What is needed ▸ Every line from the one with "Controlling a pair" through the final line of the data below goes in the answer, copied exactly. Pictures do not.

Segment Open

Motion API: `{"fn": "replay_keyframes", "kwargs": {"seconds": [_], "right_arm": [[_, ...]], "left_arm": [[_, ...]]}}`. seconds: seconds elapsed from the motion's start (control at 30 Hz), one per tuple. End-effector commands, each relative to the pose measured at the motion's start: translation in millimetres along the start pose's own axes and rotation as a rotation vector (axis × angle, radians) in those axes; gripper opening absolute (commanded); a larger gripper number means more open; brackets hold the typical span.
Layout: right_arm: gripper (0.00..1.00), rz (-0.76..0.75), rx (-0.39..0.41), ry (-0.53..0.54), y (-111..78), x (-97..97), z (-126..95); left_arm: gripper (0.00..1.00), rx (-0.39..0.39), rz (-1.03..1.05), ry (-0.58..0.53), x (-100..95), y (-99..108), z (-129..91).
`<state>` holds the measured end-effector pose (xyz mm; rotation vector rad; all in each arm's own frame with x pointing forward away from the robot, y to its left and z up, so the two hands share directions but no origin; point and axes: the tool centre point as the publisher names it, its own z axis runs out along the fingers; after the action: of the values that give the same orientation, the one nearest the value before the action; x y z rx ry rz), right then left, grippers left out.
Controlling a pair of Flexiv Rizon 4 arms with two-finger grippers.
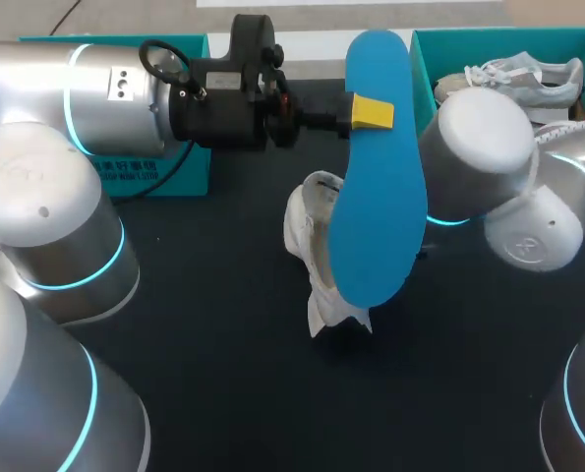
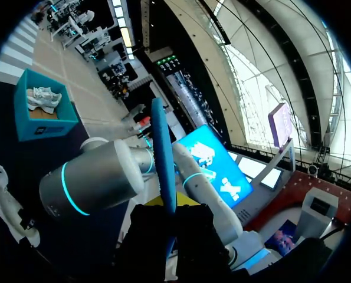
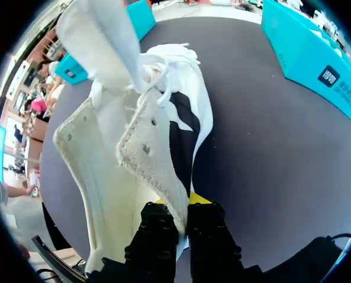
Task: Take the shoe out of the shoebox, open the shoe tongue, remove and reinsert the insole, then place the shoe into the shoebox
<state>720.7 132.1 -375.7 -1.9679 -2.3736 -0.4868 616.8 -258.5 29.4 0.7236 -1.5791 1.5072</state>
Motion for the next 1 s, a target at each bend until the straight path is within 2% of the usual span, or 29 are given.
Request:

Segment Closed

Output for this task ▸
Controlling a pair of Flexiv Rizon 4 arms with two-finger grippers.
Task: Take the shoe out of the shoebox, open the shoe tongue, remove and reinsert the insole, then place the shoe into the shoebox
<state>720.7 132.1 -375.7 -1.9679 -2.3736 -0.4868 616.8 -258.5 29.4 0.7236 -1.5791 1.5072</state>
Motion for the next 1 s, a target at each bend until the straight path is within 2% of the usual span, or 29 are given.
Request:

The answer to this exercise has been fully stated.